TASK =
Give back every line of the data below exactly.

━━━━━━

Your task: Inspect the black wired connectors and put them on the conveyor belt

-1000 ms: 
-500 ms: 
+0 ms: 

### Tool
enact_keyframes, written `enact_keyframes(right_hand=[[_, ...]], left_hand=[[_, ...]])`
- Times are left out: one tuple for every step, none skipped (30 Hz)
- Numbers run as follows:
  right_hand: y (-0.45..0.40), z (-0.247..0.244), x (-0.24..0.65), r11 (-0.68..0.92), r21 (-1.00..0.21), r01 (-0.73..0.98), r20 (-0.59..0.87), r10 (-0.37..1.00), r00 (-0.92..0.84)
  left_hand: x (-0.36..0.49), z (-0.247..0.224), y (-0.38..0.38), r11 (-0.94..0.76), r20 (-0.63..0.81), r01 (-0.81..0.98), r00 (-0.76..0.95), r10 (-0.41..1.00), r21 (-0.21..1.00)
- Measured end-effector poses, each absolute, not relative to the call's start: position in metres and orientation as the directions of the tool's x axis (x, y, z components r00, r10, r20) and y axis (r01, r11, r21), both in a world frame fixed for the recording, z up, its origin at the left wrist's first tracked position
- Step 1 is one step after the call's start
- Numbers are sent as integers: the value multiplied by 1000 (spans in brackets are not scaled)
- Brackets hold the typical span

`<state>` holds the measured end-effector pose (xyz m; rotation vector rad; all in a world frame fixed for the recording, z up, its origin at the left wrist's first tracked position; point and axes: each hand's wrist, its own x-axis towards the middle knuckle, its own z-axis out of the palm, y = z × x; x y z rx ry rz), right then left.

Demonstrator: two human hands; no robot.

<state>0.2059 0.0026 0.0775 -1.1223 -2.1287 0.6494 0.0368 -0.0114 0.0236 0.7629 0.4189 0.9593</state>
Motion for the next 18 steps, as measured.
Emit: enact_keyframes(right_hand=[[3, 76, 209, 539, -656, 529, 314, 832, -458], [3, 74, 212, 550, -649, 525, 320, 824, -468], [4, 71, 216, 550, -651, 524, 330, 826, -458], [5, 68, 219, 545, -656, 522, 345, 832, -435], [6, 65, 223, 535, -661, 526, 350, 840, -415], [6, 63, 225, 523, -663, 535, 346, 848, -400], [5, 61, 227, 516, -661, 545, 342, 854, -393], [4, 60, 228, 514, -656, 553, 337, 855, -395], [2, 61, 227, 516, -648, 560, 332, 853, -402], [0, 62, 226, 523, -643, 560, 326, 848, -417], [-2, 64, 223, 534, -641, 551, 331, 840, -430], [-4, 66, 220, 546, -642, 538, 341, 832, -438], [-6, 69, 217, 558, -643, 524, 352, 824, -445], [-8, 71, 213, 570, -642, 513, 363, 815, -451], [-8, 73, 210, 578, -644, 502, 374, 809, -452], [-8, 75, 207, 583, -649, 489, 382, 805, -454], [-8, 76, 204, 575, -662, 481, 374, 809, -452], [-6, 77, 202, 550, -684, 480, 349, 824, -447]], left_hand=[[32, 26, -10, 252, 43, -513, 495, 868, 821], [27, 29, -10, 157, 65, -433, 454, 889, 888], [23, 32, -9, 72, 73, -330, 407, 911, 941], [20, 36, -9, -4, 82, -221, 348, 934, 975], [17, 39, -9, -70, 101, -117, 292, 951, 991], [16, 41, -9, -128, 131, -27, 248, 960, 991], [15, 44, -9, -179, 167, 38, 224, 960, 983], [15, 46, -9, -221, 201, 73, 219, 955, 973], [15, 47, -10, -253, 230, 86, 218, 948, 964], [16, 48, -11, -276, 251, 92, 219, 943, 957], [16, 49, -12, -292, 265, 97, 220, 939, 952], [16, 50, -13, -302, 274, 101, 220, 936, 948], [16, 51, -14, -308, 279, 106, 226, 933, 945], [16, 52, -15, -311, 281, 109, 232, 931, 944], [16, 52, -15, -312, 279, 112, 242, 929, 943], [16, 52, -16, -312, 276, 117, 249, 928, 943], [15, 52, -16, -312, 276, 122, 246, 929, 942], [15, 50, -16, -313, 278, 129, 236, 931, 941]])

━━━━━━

ANSWER BELOW =
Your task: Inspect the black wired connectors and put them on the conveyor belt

-1000 ms: 
-500 ms: 
+0 ms: 

### Tool
enact_keyframes, written `enact_keyframes(right_hand=[[_, ...]], left_hand=[[_, ...]])`
- Times are left out: one tuple for every step, none skipped (30 Hz)
- Numbers run as follows:
  right_hand: y (-0.45..0.40), z (-0.247..0.244), x (-0.24..0.65), r11 (-0.68..0.92), r21 (-1.00..0.21), r01 (-0.73..0.98), r20 (-0.59..0.87), r10 (-0.37..1.00), r00 (-0.92..0.84)
  left_hand: x (-0.36..0.49), z (-0.247..0.224), y (-0.38..0.38), r11 (-0.94..0.76), r20 (-0.63..0.81), r01 (-0.81..0.98), r00 (-0.76..0.95), r10 (-0.41..1.00), r21 (-0.21..1.00)
- Measured end-effector poses, each absolute, not relative to the call's start: position in metres and orientation as the directions of the tool's x axis (x, y, z components r00, r10, r20) and y axis (r01, r11, r21), both in a world frame fixed for the recording, z up, its origin at the left wrist's first tracked position
- Step 1 is one step after the call's start
- Numbers are sent as integers: the value multiplied by 1000 (spans in brackets are not scaled)
- Brackets hold the typical span

`<state>` holds the measured end-effector pose (xyz m; rotation vector rad; all in a world frame fixed for the recording, z up, its origin at the left wrist's first tracked position; point and axes: each hand's wrist, its own x-axis towards the middle knuckle, its own z-axis out of the palm, y = z × x; x y z rx ry rz), right then left.

Demonstrator: two human hands; no robot.

<state>0.2059 0.0026 0.0775 -1.1223 -2.1287 0.6494 0.0368 -0.0114 0.0236 0.7629 0.4189 0.9593</state>
Motion for the next 18 steps, as measured.
Emit: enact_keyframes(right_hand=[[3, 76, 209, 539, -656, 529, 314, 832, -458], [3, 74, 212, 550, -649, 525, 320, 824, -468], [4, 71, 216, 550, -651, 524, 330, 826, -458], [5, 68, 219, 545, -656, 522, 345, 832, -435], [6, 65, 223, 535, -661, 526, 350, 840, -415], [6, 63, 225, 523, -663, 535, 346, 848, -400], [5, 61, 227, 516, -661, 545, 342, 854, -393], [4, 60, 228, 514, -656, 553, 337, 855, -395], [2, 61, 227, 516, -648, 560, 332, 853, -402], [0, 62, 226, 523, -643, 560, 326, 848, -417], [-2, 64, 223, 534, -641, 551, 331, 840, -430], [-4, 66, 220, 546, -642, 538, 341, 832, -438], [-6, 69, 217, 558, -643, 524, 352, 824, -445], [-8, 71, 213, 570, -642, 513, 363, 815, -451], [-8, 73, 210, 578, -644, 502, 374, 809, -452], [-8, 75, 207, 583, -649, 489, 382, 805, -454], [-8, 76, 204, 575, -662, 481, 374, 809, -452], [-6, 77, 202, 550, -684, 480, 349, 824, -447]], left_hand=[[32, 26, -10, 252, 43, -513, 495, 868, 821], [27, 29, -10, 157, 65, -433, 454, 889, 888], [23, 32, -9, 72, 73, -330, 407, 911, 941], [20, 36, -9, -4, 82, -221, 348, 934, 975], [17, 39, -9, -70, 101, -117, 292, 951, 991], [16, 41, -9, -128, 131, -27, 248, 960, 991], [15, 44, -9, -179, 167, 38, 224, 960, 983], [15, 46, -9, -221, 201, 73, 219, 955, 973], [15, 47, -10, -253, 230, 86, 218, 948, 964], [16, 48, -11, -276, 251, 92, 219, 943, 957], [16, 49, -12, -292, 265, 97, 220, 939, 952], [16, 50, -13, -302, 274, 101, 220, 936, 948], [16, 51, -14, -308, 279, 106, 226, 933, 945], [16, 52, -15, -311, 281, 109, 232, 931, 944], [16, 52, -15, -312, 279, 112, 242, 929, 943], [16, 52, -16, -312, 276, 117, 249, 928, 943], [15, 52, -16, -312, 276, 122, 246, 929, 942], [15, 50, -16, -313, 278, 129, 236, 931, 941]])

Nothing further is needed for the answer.